→ Exercise brief
The whole of the material needs to be repeated exactly, line for line.

→ Data below
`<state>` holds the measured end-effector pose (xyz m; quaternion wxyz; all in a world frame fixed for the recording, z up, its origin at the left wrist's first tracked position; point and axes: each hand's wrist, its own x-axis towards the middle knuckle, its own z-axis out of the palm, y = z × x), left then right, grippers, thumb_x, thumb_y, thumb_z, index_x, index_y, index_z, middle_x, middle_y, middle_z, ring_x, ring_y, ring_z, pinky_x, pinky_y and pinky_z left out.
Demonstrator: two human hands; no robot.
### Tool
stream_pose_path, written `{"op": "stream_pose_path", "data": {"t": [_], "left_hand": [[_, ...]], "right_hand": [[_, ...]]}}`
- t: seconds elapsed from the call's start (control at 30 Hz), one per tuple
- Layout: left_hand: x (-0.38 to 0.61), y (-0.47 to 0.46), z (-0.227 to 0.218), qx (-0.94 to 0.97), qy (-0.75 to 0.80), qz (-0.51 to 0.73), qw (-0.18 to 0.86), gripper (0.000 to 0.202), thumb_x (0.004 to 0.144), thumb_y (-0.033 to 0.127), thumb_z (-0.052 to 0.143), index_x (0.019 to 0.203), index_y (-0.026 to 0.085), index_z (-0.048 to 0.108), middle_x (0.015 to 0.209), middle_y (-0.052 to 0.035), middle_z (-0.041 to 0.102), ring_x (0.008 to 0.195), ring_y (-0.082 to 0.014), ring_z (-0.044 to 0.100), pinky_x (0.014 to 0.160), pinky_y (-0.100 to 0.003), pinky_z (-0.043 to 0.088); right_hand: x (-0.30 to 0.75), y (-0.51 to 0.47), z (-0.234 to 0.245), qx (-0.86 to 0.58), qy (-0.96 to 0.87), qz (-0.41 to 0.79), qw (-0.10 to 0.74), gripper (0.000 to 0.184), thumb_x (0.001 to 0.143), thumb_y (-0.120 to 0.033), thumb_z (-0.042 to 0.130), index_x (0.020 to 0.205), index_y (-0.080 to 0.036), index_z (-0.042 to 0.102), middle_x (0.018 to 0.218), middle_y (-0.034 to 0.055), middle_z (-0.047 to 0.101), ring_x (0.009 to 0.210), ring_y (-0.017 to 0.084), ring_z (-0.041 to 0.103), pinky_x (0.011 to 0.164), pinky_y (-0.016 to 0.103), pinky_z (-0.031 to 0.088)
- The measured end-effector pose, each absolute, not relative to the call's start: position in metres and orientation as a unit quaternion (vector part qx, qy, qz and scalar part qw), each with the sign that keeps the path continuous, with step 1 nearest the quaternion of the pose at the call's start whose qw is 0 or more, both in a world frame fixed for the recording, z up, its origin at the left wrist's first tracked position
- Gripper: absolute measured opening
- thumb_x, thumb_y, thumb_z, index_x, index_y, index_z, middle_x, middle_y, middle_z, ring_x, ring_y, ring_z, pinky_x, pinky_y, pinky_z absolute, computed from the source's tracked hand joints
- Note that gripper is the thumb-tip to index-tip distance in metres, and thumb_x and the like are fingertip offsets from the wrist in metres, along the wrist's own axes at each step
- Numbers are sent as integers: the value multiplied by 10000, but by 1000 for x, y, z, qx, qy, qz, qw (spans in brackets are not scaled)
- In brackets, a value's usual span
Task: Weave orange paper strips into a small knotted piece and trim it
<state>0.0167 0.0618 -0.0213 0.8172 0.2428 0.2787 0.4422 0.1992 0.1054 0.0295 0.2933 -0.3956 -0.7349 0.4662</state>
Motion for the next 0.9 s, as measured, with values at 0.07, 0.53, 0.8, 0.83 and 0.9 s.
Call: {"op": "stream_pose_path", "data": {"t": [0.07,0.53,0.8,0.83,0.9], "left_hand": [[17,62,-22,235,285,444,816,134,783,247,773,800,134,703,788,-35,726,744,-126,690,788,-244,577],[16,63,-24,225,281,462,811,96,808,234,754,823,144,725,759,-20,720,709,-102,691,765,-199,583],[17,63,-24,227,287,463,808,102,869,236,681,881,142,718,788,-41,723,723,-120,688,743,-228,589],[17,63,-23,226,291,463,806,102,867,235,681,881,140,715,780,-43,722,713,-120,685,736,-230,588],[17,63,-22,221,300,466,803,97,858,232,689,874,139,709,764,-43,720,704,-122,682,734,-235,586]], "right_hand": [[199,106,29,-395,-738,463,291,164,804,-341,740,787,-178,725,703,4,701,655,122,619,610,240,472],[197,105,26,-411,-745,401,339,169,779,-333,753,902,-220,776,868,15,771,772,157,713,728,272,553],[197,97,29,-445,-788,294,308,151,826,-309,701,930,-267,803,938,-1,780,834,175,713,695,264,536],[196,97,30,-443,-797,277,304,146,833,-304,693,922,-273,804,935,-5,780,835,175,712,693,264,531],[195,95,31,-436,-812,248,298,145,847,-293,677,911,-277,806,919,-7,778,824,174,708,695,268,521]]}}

→ Final answer
`<state>` holds the measured end-effector pose (xyz m; quaternion wxyz; all in a world frame fixed for the recording, z up, its origin at the left wrist's first tracked position; point and axes: each hand's wrist, its own x-axis towards the middle knuckle, its own z-axis out of the palm, y = z × x), left then right, grippers, thumb_x, thumb_y, thumb_z, index_x, index_y, index_z, middle_x, middle_y, middle_z, ring_x, ring_y, ring_z, pinky_x, pinky_y and pinky_z left out.
Demonstrator: two human hands; no robot.
### Tool
stream_pose_path, written `{"op": "stream_pose_path", "data": {"t": [_], "left_hand": [[_, ...]], "right_hand": [[_, ...]]}}`
- t: seconds elapsed from the call's start (control at 30 Hz), one per tuple
- Layout: left_hand: x (-0.38 to 0.61), y (-0.47 to 0.46), z (-0.227 to 0.218), qx (-0.94 to 0.97), qy (-0.75 to 0.80), qz (-0.51 to 0.73), qw (-0.18 to 0.86), gripper (0.000 to 0.202), thumb_x (0.004 to 0.144), thumb_y (-0.033 to 0.127), thumb_z (-0.052 to 0.143), index_x (0.019 to 0.203), index_y (-0.026 to 0.085), index_z (-0.048 to 0.108), middle_x (0.015 to 0.209), middle_y (-0.052 to 0.035), middle_z (-0.041 to 0.102), ring_x (0.008 to 0.195), ring_y (-0.082 to 0.014), ring_z (-0.044 to 0.100), pinky_x (0.014 to 0.160), pinky_y (-0.100 to 0.003), pinky_z (-0.043 to 0.088); right_hand: x (-0.30 to 0.75), y (-0.51 to 0.47), z (-0.234 to 0.245), qx (-0.86 to 0.58), qy (-0.96 to 0.87), qz (-0.41 to 0.79), qw (-0.10 to 0.74), gripper (0.000 to 0.184), thumb_x (0.001 to 0.143), thumb_y (-0.120 to 0.033), thumb_z (-0.042 to 0.130), index_x (0.020 to 0.205), index_y (-0.080 to 0.036), index_z (-0.042 to 0.102), middle_x (0.018 to 0.218), middle_y (-0.034 to 0.055), middle_z (-0.047 to 0.101), ring_x (0.009 to 0.210), ring_y (-0.017 to 0.084), ring_z (-0.041 to 0.103), pinky_x (0.011 to 0.164), pinky_y (-0.016 to 0.103), pinky_z (-0.031 to 0.088)
- The measured end-effector pose, each absolute, not relative to the call's start: position in metres and orientation as a unit quaternion (vector part qx, qy, qz and scalar part qw), each with the sign that keeps the path continuous, with step 1 nearest the quaternion of the pose at the call's start whose qw is 0 or more, both in a world frame fixed for the recording, z up, its origin at the left wrist's first tracked position
- Gripper: absolute measured opening
- thumb_x, thumb_y, thumb_z, index_x, index_y, index_z, middle_x, middle_y, middle_z, ring_x, ring_y, ring_z, pinky_x, pinky_y, pinky_z absolute, computed from the source's tracked hand joints
- Note that gripper is the thumb-tip to index-tip distance in metres, and thumb_x and the like are fingertip offsets from the wrist in metres, along the wrist's own axes at each step
- Numbers are sent as integers: the value multiplied by 10000, but by 1000 for x, y, z, qx, qy, qz, qw (spans in brackets are not scaled)
- In brackets, a value's usual span
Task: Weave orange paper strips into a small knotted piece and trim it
<state>0.0167 0.0618 -0.0213 0.8172 0.2428 0.2787 0.4422 0.1992 0.1054 0.0295 0.2933 -0.3956 -0.7349 0.4662</state>
Motion for the next 0.9 s, as measured, with values at 0.07, 0.53, 0.8, 0.83 and 0.9 s.
Call: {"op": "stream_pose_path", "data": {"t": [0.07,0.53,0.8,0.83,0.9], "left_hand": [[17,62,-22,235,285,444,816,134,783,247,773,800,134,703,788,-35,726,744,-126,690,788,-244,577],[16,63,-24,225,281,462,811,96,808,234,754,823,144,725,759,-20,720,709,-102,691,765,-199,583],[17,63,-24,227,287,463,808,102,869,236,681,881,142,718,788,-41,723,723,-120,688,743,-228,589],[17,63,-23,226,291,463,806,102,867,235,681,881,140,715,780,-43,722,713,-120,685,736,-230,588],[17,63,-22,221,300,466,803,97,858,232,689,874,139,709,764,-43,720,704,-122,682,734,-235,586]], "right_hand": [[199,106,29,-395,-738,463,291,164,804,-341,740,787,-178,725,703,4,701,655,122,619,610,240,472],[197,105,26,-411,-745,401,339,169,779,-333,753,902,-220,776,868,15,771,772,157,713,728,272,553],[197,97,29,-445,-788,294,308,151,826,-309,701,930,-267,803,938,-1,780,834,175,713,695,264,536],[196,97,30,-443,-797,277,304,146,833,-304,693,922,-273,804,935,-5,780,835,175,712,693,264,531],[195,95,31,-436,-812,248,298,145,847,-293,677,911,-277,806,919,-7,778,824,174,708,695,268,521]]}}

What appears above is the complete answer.